Data extracted from a collection
================================

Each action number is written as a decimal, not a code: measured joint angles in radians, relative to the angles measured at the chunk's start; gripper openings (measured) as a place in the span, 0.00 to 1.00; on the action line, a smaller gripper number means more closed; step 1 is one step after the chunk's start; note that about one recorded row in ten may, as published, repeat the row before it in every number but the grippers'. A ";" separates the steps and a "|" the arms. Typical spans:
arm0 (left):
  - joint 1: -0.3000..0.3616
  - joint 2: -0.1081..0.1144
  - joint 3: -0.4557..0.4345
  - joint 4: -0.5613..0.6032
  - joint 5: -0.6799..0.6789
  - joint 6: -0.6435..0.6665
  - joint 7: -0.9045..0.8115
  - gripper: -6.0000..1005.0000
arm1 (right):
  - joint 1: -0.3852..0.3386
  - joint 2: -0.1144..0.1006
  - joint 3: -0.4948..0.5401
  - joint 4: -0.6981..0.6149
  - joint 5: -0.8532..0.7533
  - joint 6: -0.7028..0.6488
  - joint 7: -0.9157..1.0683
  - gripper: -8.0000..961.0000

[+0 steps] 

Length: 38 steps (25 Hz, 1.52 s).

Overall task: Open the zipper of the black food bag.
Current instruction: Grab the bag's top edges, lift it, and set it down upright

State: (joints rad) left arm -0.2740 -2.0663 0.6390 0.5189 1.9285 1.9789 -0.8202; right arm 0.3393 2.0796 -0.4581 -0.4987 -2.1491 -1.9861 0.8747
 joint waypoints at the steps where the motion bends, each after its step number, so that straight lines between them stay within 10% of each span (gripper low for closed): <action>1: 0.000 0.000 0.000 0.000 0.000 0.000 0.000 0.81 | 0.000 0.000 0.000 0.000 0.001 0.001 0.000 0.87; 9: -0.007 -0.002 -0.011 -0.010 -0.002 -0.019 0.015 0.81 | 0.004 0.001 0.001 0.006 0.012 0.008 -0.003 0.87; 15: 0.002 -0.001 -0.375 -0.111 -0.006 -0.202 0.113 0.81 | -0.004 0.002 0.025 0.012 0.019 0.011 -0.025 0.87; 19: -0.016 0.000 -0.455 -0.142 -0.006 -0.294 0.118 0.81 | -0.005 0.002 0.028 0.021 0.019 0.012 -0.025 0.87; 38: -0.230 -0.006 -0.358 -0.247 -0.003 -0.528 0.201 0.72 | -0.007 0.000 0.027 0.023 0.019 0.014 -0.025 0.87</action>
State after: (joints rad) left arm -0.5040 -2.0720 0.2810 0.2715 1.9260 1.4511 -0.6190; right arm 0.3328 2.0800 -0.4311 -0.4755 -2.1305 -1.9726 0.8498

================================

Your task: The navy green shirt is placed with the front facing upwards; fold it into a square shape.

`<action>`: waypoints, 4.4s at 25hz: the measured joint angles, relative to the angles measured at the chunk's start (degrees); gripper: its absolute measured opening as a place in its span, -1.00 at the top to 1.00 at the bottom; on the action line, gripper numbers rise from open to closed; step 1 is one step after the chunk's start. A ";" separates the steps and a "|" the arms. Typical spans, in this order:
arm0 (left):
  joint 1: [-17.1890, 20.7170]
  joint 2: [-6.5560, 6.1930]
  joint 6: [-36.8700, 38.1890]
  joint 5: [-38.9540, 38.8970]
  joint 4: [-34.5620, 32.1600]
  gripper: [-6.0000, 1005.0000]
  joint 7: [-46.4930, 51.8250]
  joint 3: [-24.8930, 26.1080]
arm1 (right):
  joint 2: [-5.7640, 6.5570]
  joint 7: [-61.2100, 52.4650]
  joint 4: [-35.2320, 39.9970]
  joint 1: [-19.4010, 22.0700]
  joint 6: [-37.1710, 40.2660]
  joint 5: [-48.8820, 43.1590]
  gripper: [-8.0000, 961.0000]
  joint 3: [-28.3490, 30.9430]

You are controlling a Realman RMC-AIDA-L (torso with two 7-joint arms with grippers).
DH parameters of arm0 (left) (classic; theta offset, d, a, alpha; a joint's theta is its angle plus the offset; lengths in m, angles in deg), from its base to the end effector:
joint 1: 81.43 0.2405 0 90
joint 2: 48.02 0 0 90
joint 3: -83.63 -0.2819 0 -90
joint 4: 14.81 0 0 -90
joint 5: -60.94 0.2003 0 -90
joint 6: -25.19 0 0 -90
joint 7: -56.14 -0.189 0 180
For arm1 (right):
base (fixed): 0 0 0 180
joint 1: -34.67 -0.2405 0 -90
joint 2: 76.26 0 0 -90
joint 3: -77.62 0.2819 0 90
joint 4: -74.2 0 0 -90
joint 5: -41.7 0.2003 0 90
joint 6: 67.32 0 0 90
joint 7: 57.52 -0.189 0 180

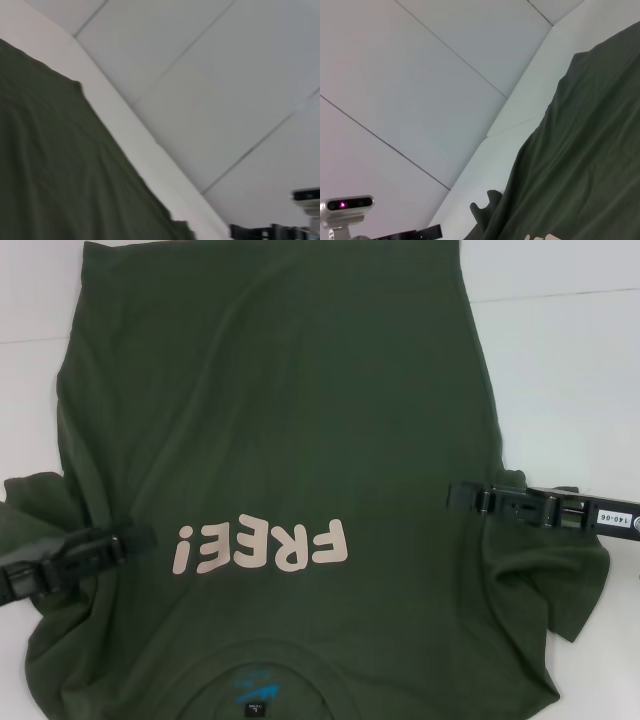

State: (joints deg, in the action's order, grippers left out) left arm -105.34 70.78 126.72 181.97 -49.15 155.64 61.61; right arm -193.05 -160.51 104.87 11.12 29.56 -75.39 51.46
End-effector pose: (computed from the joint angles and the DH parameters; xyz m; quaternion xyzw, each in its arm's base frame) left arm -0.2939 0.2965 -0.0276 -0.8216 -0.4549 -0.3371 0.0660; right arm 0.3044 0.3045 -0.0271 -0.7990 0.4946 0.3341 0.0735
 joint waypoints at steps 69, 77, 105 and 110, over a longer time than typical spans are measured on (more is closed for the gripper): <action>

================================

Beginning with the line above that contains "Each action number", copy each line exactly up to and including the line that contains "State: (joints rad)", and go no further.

▶ Answer section
Each action number is written as a decimal, not a code: measured joint angles in radians, relative to the angles measured at the chunk's start; gripper openings (measured) as a place in the span, 0.00 to 1.00; on the action line, a smaller gripper number means more closed; step 1 is one step after the chunk's start; note that about one recorded row in ten may, as published, repeat the row before it in every number but the grippers'. A ";" separates the steps and a "|" the arms. Typical spans:
arm0 (left):
  - joint 1: -0.3000..0.3616
  - joint 2: -0.1081..0.1144
  - joint 3: -0.4557..0.4345
  - joint 4: -0.5613..0.6032
  - joint 5: -0.6799..0.6789
  - joint 6: -0.6435..0.6665
  - joint 7: -0.9045..0.8115
  - gripper: -6.0000..1005.0000
arm1 (right):
  - joint 1: -0.3852..0.3386
  - joint 2: -0.1144..0.1006
  - joint 3: -0.4948..0.5401
  - joint 4: -0.6981..0.6149
  - joint 5: -0.8532..0.7533
  - joint 6: -0.7028..0.6488
  - joint 7: -0.9157..1.0683
  - gripper: -8.0000..961.0000

[+0 steps] 

Length: 38 steps (25 Hz, 1.52 s).

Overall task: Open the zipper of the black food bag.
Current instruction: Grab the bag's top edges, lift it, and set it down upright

State: (joints rad) left arm -0.2740 -2.0663 0.6390 0.5189 1.9285 1.9789 -0.8202; right arm 0.3393 2.0796 -0.4581 -0.4987 -2.1491 -1.9861 0.8747

That's the answer, with nothing more to add.